Scan the entries below. Report each line where the string "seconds" occurs.
[The data]
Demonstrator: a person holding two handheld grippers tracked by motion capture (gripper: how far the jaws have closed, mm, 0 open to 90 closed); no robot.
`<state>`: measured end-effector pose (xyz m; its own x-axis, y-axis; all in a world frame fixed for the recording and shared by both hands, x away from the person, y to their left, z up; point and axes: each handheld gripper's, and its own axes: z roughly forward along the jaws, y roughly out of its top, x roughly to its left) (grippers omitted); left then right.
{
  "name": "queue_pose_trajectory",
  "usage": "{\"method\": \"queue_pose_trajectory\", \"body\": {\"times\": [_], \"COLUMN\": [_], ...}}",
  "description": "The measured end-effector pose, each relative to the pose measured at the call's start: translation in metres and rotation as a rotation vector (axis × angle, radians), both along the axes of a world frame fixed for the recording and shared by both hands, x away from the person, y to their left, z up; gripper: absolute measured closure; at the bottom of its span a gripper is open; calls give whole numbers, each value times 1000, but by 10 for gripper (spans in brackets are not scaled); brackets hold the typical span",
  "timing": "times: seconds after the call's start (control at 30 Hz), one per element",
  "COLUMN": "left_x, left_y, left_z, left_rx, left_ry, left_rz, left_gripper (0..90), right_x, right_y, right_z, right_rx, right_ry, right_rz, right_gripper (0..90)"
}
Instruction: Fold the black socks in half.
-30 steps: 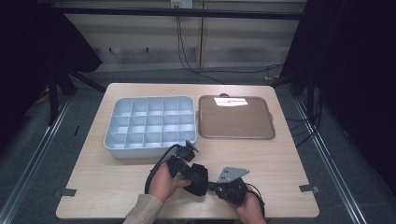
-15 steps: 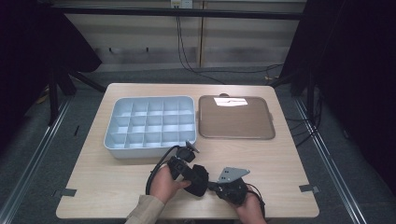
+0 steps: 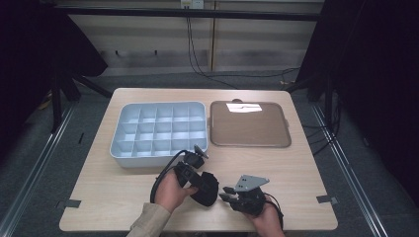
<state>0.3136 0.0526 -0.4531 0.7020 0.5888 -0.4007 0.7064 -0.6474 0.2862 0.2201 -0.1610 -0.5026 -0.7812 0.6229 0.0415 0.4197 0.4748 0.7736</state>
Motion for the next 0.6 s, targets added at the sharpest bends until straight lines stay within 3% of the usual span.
{"method": "queue_pose_trajectory", "body": {"times": [0.17, 0.2, 0.6], "left_x": [1, 2, 9], "left_y": [7, 7, 20], "left_z": [8, 8, 20], "left_rx": [3, 2, 14], "left_ry": [-2, -3, -13], "left_rz": [2, 5, 16], "left_gripper": [693, 693, 692], "right_x": [3, 4, 9], "right_y": [-9, -11, -15], "right_z": [-1, -1, -6], "right_rx": [-6, -13, -70], "right_ry": [1, -2, -5], "right_rz": [-61, -84, -147], "right_gripper": [529, 455, 274]}}
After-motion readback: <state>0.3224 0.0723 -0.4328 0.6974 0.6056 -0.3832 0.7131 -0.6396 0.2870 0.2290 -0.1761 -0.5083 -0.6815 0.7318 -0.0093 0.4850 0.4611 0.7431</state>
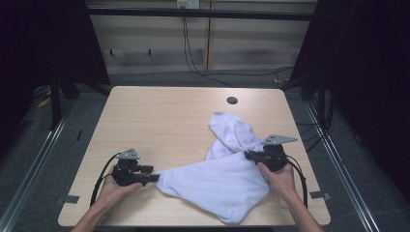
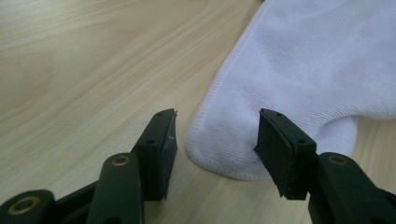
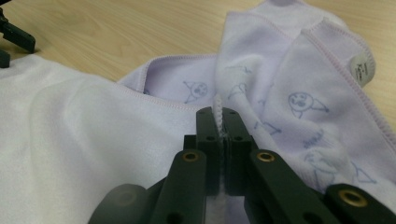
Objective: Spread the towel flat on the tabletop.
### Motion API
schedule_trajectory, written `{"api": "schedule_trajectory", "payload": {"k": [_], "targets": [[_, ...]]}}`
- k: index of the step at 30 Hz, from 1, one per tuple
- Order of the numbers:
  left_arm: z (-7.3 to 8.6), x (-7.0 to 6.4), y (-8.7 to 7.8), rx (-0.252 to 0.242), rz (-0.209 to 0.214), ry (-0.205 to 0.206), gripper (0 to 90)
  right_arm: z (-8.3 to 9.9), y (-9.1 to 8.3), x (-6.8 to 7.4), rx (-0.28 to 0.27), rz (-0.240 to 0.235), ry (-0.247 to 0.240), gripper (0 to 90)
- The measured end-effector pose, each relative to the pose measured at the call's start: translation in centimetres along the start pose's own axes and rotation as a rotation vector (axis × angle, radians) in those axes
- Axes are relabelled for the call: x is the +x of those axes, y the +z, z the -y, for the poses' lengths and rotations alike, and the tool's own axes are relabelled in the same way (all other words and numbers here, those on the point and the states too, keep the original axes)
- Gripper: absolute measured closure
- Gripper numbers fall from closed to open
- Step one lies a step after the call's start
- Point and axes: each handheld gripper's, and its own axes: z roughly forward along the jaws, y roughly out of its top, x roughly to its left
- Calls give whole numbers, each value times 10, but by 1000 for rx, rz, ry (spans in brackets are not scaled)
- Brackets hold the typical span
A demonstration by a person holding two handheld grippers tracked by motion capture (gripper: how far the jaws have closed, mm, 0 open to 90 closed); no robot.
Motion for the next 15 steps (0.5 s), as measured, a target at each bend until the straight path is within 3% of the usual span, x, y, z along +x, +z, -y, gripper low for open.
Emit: {"api": "schedule_trajectory", "payload": {"k": [4,7,8,9,12,15], "targets": [[-4,-3,5,7,-4,17,495,4,0,-3,7,-2,5,878],[-7,-11,10,31,-11,91,564,4,-1,-3,10,2,8,878],[-7,-18,12,46,-18,127,611,5,-2,-3,8,6,6,878],[-7,-26,12,72,-3,161,726,5,-5,-3,6,7,13,878],[-5,-31,12,87,13,171,832,6,-8,-3,1,9,18,878],[-6,-29,9,54,44,127,863,9,-14,-3,-3,3,19,879]]}}
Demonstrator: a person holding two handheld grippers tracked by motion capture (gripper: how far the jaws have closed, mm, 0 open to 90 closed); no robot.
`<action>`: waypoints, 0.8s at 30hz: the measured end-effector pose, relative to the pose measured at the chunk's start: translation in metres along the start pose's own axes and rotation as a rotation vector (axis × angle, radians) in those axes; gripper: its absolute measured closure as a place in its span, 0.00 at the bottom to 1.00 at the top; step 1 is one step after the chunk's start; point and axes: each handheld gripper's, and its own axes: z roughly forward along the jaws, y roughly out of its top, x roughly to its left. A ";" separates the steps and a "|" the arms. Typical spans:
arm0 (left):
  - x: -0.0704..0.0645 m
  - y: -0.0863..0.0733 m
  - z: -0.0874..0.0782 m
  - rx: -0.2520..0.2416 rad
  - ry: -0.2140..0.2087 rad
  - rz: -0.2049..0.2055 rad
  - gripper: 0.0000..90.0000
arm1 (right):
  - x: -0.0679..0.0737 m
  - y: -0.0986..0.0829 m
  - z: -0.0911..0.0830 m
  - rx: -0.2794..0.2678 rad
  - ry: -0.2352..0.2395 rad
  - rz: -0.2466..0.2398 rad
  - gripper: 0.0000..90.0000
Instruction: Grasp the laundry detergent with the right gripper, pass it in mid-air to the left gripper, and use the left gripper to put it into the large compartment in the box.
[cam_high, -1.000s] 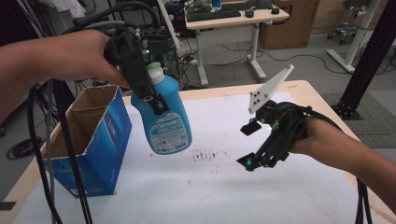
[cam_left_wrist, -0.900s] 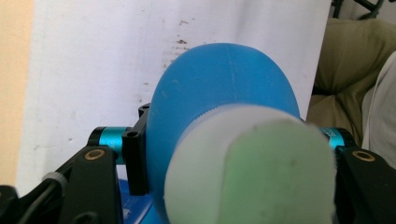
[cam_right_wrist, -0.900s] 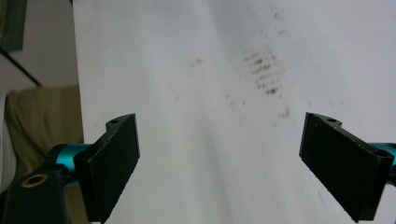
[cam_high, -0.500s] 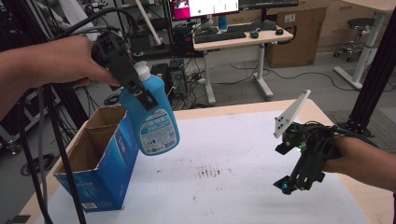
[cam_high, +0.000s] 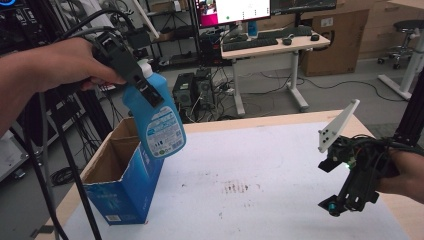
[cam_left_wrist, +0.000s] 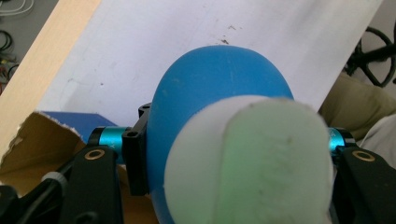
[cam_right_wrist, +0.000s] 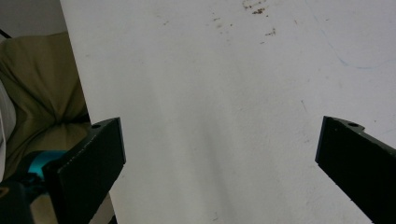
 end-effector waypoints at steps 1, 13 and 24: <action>0.001 -0.002 -0.001 -0.001 0.004 -0.012 0.42 | -0.001 0.000 0.001 0.002 -0.005 0.004 0.01; 0.024 -0.036 -0.027 -0.057 0.054 -0.128 0.42 | -0.003 0.001 0.004 0.006 -0.018 0.019 0.01; 0.043 -0.073 -0.048 -0.056 0.106 -0.204 0.42 | -0.006 0.004 0.009 0.017 -0.014 0.014 0.01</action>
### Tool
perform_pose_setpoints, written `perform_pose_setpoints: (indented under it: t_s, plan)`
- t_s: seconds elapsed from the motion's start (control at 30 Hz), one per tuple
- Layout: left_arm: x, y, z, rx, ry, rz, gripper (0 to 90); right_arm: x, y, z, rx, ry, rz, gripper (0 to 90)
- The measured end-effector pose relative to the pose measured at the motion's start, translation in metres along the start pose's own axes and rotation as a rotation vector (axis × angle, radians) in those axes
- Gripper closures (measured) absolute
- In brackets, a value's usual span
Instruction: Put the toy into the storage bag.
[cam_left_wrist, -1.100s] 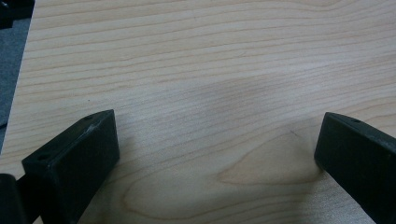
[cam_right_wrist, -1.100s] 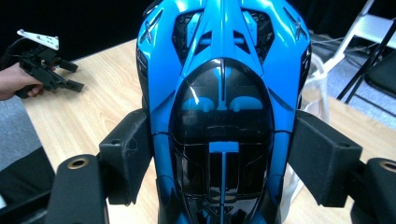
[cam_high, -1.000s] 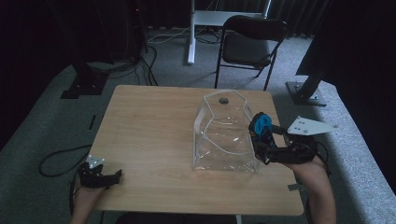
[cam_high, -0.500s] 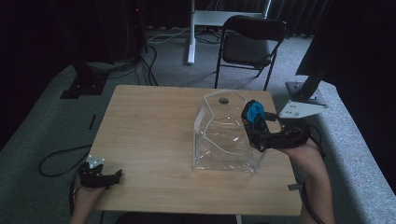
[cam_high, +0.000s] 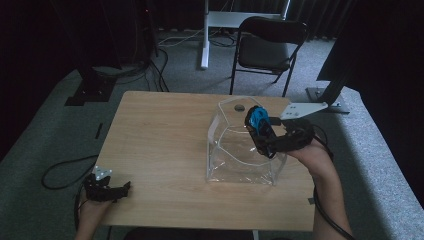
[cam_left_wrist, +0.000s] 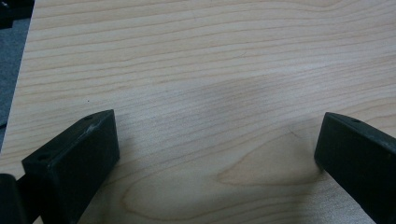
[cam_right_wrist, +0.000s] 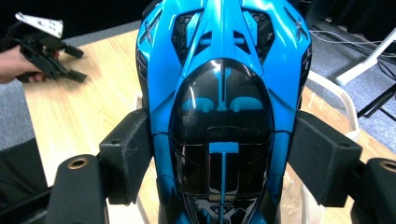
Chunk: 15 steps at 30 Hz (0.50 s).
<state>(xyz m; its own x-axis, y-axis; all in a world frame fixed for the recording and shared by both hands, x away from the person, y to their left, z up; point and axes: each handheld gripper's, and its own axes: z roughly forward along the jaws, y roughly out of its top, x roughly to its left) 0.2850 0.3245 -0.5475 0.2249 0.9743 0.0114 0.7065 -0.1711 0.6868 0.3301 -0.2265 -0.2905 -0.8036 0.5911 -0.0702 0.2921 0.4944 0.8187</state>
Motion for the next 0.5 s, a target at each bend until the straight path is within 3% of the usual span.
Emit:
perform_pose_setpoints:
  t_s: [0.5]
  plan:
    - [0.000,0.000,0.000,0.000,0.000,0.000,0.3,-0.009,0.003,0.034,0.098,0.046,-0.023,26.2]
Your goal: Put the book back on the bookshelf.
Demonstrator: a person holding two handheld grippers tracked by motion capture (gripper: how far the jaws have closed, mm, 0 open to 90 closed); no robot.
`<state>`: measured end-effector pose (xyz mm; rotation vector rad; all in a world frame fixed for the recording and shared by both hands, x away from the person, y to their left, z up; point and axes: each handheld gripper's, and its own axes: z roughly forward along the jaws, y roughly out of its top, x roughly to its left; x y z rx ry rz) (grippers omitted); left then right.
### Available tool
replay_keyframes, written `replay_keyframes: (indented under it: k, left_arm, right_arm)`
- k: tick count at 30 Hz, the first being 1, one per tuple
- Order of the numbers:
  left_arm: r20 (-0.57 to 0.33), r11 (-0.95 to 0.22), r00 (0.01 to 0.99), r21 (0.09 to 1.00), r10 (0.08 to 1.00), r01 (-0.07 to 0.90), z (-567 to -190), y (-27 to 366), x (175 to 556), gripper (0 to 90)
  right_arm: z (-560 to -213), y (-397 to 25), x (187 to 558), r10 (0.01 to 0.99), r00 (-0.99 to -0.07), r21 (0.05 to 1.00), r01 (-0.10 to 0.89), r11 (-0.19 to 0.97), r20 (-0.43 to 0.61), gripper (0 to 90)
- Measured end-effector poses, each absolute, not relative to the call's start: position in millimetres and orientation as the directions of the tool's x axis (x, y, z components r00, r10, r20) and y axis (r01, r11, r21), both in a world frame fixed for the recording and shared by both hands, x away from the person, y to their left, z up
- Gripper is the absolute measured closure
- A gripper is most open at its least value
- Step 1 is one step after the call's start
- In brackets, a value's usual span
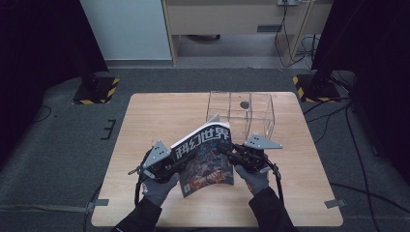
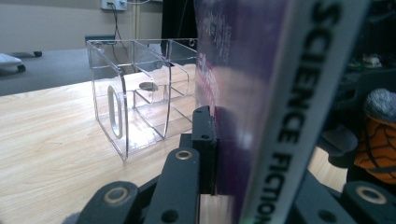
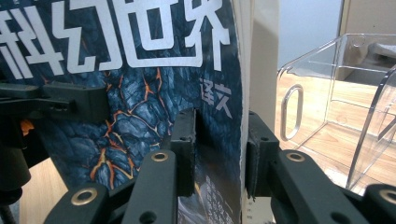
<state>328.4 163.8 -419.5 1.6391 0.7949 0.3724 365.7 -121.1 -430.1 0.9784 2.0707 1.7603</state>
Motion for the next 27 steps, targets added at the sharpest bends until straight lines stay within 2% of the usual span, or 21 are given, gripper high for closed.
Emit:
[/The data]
> [Finished exercise]:
  "timing": "times: seconds after the call's start (control at 30 Hz), one per element",
- t_s: seconds elapsed from the motion's start (control at 30 Hz), one per tuple

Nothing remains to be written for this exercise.